→ YOUR GOAL
Wherever a picture appears in the listing below, leave it out and reproduce the rest exactly.

→ SOURCE MATERIAL
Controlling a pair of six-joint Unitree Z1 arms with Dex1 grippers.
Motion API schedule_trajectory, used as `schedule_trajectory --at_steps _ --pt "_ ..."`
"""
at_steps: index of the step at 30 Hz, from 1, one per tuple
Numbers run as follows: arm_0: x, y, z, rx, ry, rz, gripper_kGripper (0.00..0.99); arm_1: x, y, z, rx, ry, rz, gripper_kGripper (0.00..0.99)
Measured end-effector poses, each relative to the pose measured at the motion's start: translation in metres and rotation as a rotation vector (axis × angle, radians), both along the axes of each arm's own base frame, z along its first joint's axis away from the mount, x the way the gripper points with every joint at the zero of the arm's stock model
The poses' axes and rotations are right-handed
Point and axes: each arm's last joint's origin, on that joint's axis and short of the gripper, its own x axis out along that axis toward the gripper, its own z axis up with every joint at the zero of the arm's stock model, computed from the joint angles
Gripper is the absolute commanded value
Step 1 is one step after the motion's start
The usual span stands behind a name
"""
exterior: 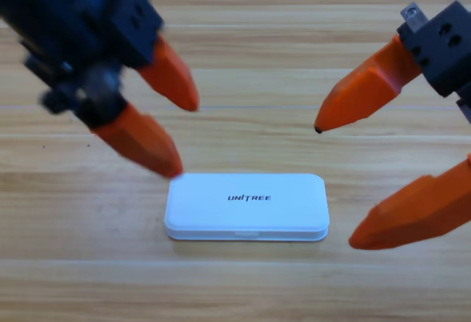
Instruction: Clean up eraser and pencils
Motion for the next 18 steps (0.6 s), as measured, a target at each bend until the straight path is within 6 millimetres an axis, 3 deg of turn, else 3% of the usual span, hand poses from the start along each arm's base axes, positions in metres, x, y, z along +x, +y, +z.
schedule_trajectory --at_steps 4,18 --pt "0.0058 -0.0121 -0.0122 0.036 0.020 -0.005 0.990 -0.0003 0.0001 0.0001 0.002 0.004 0.004 0.931" --pt "0.0062 -0.0123 -0.0126 0.033 0.052 0.061 0.990 -0.0005 0.0001 0.0002 0.004 0.007 0.007 0.931"
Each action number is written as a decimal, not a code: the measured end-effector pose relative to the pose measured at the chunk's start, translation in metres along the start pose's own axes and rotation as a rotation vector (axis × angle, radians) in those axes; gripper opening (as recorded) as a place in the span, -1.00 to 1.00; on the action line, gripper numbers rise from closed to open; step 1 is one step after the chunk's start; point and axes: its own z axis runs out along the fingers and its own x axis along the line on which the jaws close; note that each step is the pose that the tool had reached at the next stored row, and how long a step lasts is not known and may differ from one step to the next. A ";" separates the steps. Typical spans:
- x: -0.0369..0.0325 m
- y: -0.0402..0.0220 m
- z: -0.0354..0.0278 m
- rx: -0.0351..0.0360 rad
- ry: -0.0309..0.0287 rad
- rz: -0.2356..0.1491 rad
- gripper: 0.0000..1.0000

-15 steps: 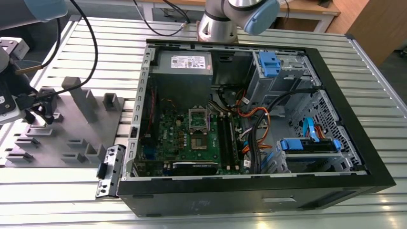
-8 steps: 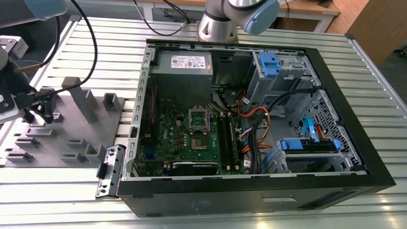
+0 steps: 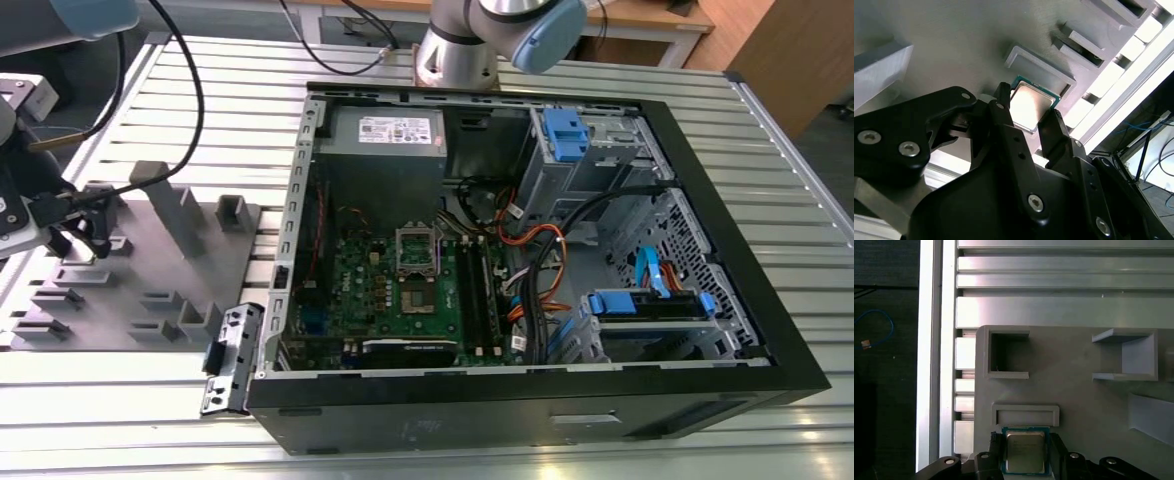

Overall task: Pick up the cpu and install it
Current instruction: 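Pick up the cpu and move it towards the insertion slot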

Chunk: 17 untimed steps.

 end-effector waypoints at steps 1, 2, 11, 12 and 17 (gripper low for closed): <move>0.0000 0.0000 -0.0006 -0.0002 -0.0003 0.000 -0.06; 0.0000 0.0001 -0.0016 -0.0002 -0.0004 0.000 -0.06; 0.0001 0.0005 -0.0128 -0.0004 -0.0005 0.000 -0.06; 0.0001 0.0005 -0.0128 -0.0004 -0.0006 0.000 -0.06; 0.0001 0.0006 -0.0139 -0.0002 -0.0004 0.000 -0.06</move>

→ RESPONSE
Controlling a pair of six-joint Unitree Z1 arms with Dex1 grippers.
Motion API schedule_trajectory, used as `schedule_trajectory --at_steps _ --pt "_ ..."`
"""
at_steps: index of the step at 30 Hz, from 1, one per tuple
Numbers run as follows: arm_0: x, y, z, rx, ry, rz, gripper_kGripper (0.00..0.99); arm_1: x, y, z, rx, ry, rz, gripper_kGripper (0.00..0.99)
Measured end-effector poses, each relative to the pose measured at the motion's start: translation in metres and rotation as a rotation vector (axis × angle, radians), both along the axes of each arm's own base frame, z along its first joint's axis away from the mount, x the way the gripper points with every joint at the zero of the arm's stock model
The poses' axes and rotations are right-handed
Point and axes: each arm's last joint's origin, on that joint's axis and short of the gripper, its own x axis out along that axis toward the gripper, its own z axis up with every joint at the zero of the arm's stock model, computed from the joint angles
Gripper is the absolute commanded value
Step 1 is one step after the motion's start
The usual span stands behind a name
"""
exterior: 
Instruction: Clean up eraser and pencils
Motion for the next 18 steps (0.6 s), as measured, a target at each bend until the straight path is within 6 millimetres an axis, 3 deg of turn, else 3% of the usual span, hand poses from the start along each arm's base axes, positions in metres, x, y, z along +x, +y, +z.
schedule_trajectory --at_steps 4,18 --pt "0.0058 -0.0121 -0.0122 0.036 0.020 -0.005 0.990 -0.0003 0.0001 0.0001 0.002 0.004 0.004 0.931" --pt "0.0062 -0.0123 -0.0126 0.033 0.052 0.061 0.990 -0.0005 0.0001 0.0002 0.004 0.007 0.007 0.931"
Each action number is written as a decimal, not a code: the measured end-effector pose relative to the pose measured at the chunk's start, translation in metres along the start pose's own axes and rotation as a rotation vector (axis × angle, radians) in those axes; gripper opening (as recorded) as a place in the span, -1.00 to 1.00; on the action line, gripper numbers rise from closed to open; step 1 is one step after the chunk's start; point and axes: its own z axis runs out along the fingers and its own x axis along the line on which the jaws close; note that each step is the pose that the tool had reached at the next stored row, and how long a step lasts is not known and may differ from one step to the next. A ";" separates the steps. Typical spans:
- x: -0.0369..0.0325 m
- y: -0.0402..0.0220 m
- z: -0.0354..0.0278 m
- rx: -0.0351..0.0360 rad
- ry: -0.0309..0.0287 rad
- rz: -0.2356..0.1491 rad
- gripper: 0.0000..1.0000

-15 steps: 
-8 steps: 
+0 steps: 

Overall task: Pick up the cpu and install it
Current instruction: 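Pick up the cpu and move it towards the insertion slot
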
Chunk: 17 untimed steps.

 end-effector waypoints at steps 1, 2, 11, 12 and 17 (gripper low for closed): <move>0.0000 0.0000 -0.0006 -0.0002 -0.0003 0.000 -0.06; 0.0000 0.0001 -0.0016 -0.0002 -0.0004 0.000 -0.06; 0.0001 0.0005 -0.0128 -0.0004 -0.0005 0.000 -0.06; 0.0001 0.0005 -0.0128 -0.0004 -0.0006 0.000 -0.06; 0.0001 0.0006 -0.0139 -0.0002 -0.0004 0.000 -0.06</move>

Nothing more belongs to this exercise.